Антун все делал на совесть, всегда. Он рьяно начал претворять свой план в жизнь, не желая слушать ничьих возражений. Главной целью стало искоренение из моей души всего того, что так нравилось матери, того, что у нас с ней было общим – ранимости, чувствительности, милосердия. Нам претило убийство – как раз именно с этого начал мой отец.
Те дни словно стерты из памяти. Они словно акварель, на которую пролили воду, будто кошмары, что приходят в самые темные ночные часы, это было не со мной. Не меня Антун заставлял забирать человеческие жизни одну за другой, избивая за отказ так, что не оставалось и живого места. Не меня бросал в темницу, на солому, неделями не давая даже воды. Не меня уничтожал презрительными тирадами, глядя так, словно перед ним стоял не родной сын, а лежало лошадиное дерьмо.

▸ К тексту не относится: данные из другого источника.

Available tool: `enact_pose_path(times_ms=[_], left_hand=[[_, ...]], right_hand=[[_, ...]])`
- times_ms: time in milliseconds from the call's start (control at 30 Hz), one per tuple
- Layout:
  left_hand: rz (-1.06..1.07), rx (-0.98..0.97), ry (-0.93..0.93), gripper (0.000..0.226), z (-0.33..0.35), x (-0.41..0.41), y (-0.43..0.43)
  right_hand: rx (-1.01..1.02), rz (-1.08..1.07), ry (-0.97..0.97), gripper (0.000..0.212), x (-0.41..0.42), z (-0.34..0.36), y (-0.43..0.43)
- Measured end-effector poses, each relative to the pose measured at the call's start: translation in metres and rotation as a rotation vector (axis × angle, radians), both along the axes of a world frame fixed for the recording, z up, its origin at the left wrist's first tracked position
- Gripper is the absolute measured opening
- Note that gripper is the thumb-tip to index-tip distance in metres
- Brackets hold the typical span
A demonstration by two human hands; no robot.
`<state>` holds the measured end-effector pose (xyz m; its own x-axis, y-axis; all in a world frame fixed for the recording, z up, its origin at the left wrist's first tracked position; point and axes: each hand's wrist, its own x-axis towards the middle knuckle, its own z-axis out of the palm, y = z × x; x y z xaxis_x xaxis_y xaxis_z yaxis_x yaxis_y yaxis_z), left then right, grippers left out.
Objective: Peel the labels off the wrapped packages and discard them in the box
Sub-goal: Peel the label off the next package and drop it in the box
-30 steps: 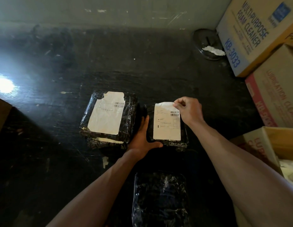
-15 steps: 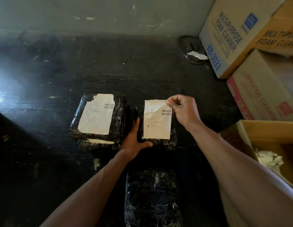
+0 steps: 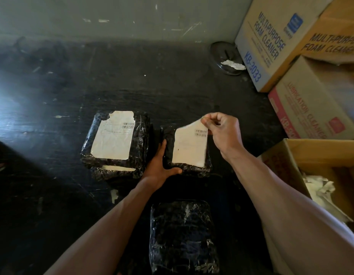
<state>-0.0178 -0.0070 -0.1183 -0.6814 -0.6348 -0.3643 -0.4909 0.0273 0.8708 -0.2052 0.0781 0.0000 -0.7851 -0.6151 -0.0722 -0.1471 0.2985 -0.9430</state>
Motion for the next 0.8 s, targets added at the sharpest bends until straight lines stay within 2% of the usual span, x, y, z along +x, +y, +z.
enact_pose_path(times_ms=[67,167,367,567,667,800], left_hand=[[-0.012,-0.005,-0.012,0.117,0.000,0.002,0.002],[-0.015,0.014,-0.016,0.116,0.006,0.003,0.003],[0.026,-0.041,-0.047,0.121,0.021,0.004,0.013],[0.073,-0.199,-0.099,0.109,0.042,0.018,0.035],[0.080,-0.237,-0.066,0.109,0.061,0.015,0.051],[-0.029,-0.295,0.013,0.106,0.094,-0.007,0.088]], right_hand=[[-0.164,-0.157,-0.017,0.009,-0.011,0.028,-0.009],[-0.222,-0.157,0.133,0.007,-0.028,0.080,-0.014],[-0.083,-0.119,0.162,0.009,-0.033,0.067,0.007],[0.008,-0.160,0.193,0.014,-0.037,0.060,0.043],[0.020,-0.163,0.198,0.015,-0.038,0.065,0.069],[0.051,-0.209,0.229,0.014,-0.046,0.081,0.124]])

Это было с тем Гораном, что любил вместе с матерью встречать рассветы, замирал перед картинами кисти великих мастеров, учился тайком от отца играть на музыкальных инструментах, готовил на большой кухне, дождавшись, когда она опустеет вечером, и молился перед сном Господу, прося его сделать себя простым человеком, а не санклитом – который может жить лишь за счет человеческих жизней.

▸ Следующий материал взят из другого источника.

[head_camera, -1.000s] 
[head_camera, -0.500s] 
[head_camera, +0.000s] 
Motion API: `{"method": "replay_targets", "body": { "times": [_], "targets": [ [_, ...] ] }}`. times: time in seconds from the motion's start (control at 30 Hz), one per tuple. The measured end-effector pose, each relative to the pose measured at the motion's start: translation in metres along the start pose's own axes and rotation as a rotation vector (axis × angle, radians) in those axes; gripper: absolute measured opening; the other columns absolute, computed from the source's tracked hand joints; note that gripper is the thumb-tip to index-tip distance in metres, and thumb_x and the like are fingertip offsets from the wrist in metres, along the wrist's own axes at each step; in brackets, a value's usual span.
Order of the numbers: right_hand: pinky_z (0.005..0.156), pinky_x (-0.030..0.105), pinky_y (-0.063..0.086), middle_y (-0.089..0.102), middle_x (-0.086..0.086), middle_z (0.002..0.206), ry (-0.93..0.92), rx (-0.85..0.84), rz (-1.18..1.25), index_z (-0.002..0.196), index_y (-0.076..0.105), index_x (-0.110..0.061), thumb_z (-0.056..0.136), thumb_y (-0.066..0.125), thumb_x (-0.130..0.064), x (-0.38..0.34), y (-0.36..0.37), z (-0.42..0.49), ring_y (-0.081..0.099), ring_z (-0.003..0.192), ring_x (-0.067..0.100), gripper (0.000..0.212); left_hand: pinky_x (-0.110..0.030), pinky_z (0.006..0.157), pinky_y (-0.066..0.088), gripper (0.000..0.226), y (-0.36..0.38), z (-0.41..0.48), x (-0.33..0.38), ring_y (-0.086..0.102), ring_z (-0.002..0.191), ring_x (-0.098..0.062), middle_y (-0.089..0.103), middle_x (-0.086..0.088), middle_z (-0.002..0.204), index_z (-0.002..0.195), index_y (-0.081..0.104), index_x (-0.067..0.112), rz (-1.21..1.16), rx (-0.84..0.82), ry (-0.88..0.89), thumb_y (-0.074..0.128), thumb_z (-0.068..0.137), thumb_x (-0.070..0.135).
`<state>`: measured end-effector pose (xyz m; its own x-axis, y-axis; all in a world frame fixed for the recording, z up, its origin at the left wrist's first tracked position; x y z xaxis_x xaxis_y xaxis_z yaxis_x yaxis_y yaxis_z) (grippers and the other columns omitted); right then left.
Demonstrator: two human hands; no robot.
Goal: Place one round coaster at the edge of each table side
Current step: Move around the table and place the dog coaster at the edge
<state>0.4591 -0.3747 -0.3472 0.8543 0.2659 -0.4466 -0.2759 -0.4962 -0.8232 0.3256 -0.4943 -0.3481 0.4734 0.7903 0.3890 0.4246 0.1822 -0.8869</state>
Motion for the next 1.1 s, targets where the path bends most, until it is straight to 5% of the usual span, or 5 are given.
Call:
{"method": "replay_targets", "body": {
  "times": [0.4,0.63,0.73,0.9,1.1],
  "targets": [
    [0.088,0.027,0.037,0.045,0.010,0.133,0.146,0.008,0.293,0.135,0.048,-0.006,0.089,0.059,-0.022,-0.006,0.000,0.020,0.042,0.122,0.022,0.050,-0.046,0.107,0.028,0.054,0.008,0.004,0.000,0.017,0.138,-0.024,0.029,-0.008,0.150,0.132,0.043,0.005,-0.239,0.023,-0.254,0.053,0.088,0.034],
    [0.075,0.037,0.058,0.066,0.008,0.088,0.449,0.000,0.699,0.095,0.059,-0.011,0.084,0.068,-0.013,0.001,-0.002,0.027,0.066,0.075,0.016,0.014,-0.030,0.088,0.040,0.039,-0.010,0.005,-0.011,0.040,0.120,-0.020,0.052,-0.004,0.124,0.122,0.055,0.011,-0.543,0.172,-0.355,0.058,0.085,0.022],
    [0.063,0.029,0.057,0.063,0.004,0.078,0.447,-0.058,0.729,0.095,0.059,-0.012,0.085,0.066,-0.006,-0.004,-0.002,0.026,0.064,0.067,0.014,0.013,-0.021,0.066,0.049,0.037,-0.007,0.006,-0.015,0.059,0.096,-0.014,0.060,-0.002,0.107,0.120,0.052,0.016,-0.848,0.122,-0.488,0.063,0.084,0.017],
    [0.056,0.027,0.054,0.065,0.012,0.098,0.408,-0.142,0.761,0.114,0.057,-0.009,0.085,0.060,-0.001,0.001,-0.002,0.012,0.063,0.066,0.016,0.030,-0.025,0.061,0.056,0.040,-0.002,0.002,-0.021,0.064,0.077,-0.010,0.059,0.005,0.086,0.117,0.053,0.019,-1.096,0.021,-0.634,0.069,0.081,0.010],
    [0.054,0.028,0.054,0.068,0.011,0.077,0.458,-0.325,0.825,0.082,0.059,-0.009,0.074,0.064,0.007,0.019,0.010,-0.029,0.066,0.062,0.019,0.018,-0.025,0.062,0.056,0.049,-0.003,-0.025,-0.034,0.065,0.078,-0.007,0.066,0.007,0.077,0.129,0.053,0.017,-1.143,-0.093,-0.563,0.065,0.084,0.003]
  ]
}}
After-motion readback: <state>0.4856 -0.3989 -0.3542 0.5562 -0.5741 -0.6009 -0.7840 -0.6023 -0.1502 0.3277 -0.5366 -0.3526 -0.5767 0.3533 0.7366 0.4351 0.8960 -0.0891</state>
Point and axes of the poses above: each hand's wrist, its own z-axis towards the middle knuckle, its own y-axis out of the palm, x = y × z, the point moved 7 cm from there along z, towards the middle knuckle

Тот мальчик умер. Антун убил его, вскрыл душу, вспоров, как пузо убитого на охоте оленя, и выпотрошил, вытащив наружу и чувствительность, и ранимость, и милосердие. Они со смачным шлепком упали на алый от крови снег – еще горячие, еще живые, но уже обреченные стать падалью, что скоро растащат стервятники.
Я стал тем, кого отец хотел видеть подле себя – копией Януша. Прирожденным убийцей, которого не трогали слезы жертв. Ничто не отражалось в моих глазах, когда очередной труп падал к ногам – а по правде, к алтарю, на который Антун возвел Януша. Меня прозвали Бессердечным, наверное, еще и поэтому, а не только из-за того, что ни один санклитский клинок, что воткнули в мою грудь враги разного пошиба, не нашел сердца. Да и было ли оно тогда в моей груди?
В двадцатом веке, благодаря развитию медицины, мне довелось узнать о транспозиции органов – зеркальном расположении сердца, печени и прочей требухи. Так что она все-таки имелось, та самая мышца, качающая кровь, в которую никто не смог вогнать клинок, потому что этот орган был сильно смещен вправо, развернут к грудине боком и размеры имел аномально небольшие. Врача, что просветил меня, в награду ждала смерть – потому что если бы эта информация стала достоянием моих врагов, я перестал бы быть Неубиваемым – так сына Антуна тоже называли.
Когда отец ломал меня, Руфь пыталась вмешиваться, вырывала из его лап, плакала, на коленях умоляла не трогать сына. Он бил ее, при мне пинал ногами, я бросался защищать, заставляя его ярость вскипать до такой степени, что мы с матерью теряли сознание от побоев.
Наверное, от того, чтобы убить меня, его останавливало только то, что тогда бессмертный сын оживет и останется подростком навсегда – а таких по санклитским правилам убивали, потому они становились умалишенными, ведь взрослый разум никогда не смирится с вечно детским телом. А вот Руфь, полагаю, умирала не раз. Но это никого не спасло.